Das BVerfG lieferte mit der aktuellen Entscheidung den Arbeitsgerichten auch Ausnahmen vom Verbot der Vorbeschäftigung an die Hand, wenn etwa eine Vorbeschäftigung sehr lange zurückliegt, ganz anders geartet war oder von sehr kurzer Dauer gewesen ist. Konkret könnten das

  • bestimmte geringfügige Nebenbeschäftigungen während der Schul- und Studienzeit oder der Familienzeit,
  • die Tätigkeit von Werkstudierenden oder
  • die lang zurückliegende Beschäftigung von Menschen, die sich später beruflich völlig neu orientieren, sein.

BVerfG erneut mit Kritik am BAG

Im Ergebnis darf damit der per Verfassungsbeschwerde klagende Arbeitnehmer auf ein unbefristetes Arbeitsverhältnis hoffen. Das abweisende Urteil hat das BVerfG aufgehoben und den Fall zur erneuten Verhandlung an das LAG zurückverwiesen.

Nicht zum ersten Mal korrigiert damit das BVerfG eine Auslegung des BAG. Zuletzt hatten die Karlsruher Verfassungsrichter ein BAG-Urteil aufgehoben, weil es die verfassungsmäßige Sonderstellung der Kirchen nicht ausreichend betonte. Allerdings könnte der EuGH in dem Fall eines wiederverheirateten und deshalb gekündigten Chefarztes die Ansichten des BAG stützen. Zumindest lässt die Stellungnahme des Generalanwalts am EuGH eine solche Vermutung zu.

Praktische Auswirkung für weitere sachgrundlose Befristungen

Für Arbeitgeber dürfte die aktuelle Entscheidung des BVerfG erhebliche Auswirkungen über den Einzelfall hinaus haben. Schließlich sind die vom BVerfG genannten Ausnahmen im Vergleich zur bisherigen Auslegung des BAG (noch) wenig konkret. Wie lange eine mögliche Vorbeschäftigung zurückliegen kann (auf jeden Fall länger als drei Jahre) oder welche Art der Vorbeschäftigung konkret als Ausnahme gelten kann, ist nun schwieriger einzuschätzen. Die klare zeitliche Grenze von drei Jahren dürfte hier ein einfacherer Maßstab gewesen sein.

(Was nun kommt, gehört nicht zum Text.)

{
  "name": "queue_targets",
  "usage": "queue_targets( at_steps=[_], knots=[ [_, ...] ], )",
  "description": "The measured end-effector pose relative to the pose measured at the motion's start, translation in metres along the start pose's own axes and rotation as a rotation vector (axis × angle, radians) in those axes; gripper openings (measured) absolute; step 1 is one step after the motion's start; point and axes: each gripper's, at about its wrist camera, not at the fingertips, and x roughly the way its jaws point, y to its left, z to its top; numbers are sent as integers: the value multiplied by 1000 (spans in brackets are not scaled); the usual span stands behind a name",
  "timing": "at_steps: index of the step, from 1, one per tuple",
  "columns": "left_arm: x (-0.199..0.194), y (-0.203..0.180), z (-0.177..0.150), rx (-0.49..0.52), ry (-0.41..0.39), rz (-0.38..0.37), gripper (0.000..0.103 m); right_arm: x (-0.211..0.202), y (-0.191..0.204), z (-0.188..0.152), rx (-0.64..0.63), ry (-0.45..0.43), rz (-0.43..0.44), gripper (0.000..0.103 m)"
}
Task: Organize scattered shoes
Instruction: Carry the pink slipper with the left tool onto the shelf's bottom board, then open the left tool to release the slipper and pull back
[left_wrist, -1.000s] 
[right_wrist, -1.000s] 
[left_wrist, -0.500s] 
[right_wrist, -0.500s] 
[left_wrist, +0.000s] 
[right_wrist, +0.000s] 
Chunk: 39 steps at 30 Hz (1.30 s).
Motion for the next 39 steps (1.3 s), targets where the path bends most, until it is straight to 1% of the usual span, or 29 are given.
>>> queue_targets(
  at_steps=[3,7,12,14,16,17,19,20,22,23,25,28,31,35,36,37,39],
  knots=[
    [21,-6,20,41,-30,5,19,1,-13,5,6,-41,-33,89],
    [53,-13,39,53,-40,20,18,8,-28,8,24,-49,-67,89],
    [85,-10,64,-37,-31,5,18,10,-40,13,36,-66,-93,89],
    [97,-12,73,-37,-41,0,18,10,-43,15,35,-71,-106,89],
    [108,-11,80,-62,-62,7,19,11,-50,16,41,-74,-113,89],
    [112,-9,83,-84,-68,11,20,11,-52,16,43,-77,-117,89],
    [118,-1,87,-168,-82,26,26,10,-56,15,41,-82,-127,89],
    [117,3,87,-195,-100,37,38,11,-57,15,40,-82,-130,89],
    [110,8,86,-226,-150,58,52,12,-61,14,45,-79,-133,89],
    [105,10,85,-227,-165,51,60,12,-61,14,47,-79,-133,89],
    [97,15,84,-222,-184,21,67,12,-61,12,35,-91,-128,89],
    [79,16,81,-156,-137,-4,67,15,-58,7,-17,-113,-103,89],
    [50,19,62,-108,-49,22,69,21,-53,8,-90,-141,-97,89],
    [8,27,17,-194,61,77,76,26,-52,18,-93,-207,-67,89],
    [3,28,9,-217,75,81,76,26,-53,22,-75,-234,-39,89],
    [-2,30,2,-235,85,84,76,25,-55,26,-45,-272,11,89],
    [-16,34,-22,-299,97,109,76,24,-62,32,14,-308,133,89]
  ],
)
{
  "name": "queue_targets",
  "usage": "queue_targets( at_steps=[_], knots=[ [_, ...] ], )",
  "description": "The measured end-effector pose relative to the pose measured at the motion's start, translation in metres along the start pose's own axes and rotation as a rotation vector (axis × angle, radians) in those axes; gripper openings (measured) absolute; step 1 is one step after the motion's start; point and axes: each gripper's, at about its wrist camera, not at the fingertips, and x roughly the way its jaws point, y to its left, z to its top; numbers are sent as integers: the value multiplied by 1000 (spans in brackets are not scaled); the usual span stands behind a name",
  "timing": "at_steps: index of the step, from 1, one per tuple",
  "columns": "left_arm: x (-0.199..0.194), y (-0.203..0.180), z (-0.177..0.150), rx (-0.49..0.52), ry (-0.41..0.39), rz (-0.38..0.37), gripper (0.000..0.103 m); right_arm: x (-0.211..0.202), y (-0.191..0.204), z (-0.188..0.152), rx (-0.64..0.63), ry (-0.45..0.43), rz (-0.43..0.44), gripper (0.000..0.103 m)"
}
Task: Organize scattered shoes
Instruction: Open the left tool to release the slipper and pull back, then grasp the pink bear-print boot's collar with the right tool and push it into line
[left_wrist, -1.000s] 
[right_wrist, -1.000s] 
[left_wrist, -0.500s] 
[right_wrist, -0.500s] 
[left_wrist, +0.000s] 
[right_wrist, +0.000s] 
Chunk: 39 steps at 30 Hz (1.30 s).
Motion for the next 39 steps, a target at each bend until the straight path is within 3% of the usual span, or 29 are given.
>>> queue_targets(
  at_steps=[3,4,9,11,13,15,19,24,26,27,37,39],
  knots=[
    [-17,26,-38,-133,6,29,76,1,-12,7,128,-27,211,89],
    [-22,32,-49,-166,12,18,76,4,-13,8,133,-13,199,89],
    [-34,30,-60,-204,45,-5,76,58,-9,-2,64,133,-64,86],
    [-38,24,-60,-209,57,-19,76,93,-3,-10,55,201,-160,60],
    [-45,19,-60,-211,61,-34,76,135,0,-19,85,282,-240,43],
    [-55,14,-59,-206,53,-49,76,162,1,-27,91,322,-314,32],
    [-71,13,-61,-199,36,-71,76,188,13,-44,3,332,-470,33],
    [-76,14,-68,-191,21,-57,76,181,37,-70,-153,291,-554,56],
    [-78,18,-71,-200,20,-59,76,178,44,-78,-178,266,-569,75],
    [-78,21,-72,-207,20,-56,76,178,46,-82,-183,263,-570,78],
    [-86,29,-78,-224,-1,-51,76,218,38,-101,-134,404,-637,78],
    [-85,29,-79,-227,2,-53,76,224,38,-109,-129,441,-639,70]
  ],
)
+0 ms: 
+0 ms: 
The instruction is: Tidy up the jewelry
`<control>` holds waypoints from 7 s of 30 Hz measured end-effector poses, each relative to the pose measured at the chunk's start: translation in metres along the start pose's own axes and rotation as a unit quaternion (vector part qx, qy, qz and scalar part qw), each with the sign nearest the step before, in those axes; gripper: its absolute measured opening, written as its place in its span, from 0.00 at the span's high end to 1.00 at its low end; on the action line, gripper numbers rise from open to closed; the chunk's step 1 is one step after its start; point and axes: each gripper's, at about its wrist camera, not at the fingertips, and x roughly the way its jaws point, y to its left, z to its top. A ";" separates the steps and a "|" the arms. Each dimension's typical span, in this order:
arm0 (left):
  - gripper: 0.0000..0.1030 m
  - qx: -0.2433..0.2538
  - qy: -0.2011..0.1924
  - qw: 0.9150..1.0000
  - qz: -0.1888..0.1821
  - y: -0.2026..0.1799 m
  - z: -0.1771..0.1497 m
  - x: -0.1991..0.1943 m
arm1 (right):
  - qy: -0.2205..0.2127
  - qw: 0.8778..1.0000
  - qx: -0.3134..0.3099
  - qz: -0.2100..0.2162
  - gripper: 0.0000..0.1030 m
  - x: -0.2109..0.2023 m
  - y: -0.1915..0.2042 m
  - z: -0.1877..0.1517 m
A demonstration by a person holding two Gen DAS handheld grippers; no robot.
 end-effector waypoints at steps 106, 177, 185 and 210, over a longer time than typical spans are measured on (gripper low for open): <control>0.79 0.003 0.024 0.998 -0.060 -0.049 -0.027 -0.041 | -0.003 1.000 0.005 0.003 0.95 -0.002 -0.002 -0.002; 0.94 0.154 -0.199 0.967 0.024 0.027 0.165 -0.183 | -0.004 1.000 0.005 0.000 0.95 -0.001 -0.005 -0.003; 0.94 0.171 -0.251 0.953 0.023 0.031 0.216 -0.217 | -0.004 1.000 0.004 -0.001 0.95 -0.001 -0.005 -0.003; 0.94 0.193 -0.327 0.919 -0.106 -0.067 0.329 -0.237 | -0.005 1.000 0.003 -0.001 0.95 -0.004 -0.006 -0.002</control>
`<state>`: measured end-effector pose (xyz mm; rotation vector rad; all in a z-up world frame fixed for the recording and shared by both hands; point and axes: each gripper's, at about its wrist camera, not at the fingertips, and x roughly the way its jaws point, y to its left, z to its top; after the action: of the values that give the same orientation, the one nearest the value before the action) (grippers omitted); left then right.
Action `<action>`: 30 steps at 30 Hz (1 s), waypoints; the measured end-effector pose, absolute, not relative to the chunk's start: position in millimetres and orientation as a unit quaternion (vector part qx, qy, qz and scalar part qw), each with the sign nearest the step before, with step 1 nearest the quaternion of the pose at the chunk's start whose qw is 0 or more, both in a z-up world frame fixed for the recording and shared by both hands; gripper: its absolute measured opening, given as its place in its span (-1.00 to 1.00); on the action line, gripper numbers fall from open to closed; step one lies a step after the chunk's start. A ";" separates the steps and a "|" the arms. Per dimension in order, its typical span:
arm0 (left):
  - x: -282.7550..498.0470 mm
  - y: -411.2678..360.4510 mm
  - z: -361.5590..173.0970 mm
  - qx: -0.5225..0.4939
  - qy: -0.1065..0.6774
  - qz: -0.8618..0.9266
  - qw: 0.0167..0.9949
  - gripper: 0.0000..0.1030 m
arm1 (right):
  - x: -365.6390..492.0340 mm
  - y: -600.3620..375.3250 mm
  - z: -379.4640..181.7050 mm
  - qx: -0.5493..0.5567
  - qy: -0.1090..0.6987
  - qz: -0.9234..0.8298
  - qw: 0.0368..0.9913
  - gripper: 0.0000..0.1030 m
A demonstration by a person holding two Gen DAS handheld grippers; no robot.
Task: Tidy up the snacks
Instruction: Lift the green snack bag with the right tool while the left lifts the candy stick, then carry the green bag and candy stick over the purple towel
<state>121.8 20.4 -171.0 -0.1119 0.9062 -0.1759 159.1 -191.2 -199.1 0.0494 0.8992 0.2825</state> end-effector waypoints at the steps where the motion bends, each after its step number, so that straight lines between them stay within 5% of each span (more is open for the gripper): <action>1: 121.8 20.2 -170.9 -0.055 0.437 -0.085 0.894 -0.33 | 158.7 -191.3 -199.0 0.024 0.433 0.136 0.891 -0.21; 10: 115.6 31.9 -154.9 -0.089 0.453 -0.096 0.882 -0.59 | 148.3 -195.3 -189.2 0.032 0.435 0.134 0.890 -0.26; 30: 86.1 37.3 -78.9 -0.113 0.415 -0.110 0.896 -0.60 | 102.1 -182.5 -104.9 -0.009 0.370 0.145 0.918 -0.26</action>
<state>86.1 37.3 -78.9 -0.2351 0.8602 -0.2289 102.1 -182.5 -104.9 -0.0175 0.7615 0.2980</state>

Schon zuvor vermehrte Kritik an BAG-Auslegung zur Vorbeschäftigung

Allerdings hatte die vom BAG vorgenommene Konkretisierung des Verbots der Vorbeschäftigung auf drei Jahren schon vor der aktuellen Entscheidung des BVerfG immer wieder Kritik erfahren. So waren einige Gerichte dieser Auslegung nicht gefolgt, zuletzt etwa die 6. Kammer des Landesarbeitsgerichts Niedersachsen (Urteil vom 20.07.2017, Az: 6 Sa 1125/16). Einer Klage auf Weiterbeschäftigung stattgegeben hatte. Die Vorbeschäftigung der Arbeitnehmerin lag in diesem Fall länger als drei Jahre zurück.

Damit knüpfte der 6. Senat des LAG Niedersachsen an eine Reihe unlängst zu diesem Thema ergangener Entscheidungen an. Auch die 9. Kammer des LAG Niedersachsen (Urteil vom 23.05.2017, Az. 9 Sa 1154/16) sah keine zeitliche Begrenzung des Vorbeschäftigungsverbots, ebenso argumentierte die 3. Kammer des LAG Baden-Württemberg (Urteil vom 13.10.2016, Az. 3 Sa 34/16), dass der Wortlaut des § 14 Abs. 2 TzBfG ("bereits zuvor") eindeutig sei. Weitere Kammern des LAG Baden-Württemberg hatten zuvor ebenso entschieden. (LAG Baden-Württemberg, Urteile vom 26.9.2013, Az: 6 Sa 28/13 und vom 21.2.2014, Az: 7 Sa 64/13).

Hinweis: BVerfG, Beschluss vom 6. Juni 2018, Az. 1 BvL 7/14 (Vorlagebeschluss) und Az. 1 BvR 1375/14 (Verfassungsbeschwerde); Zuvor: Vorlage des Arbeitsgerichts Braunschweig vom 3. April 2014, Az. 5 Ca 463/13 und LAG Nürnberg, Urteil vom 30. Januar 2014, Az. 5 Sa 1/13.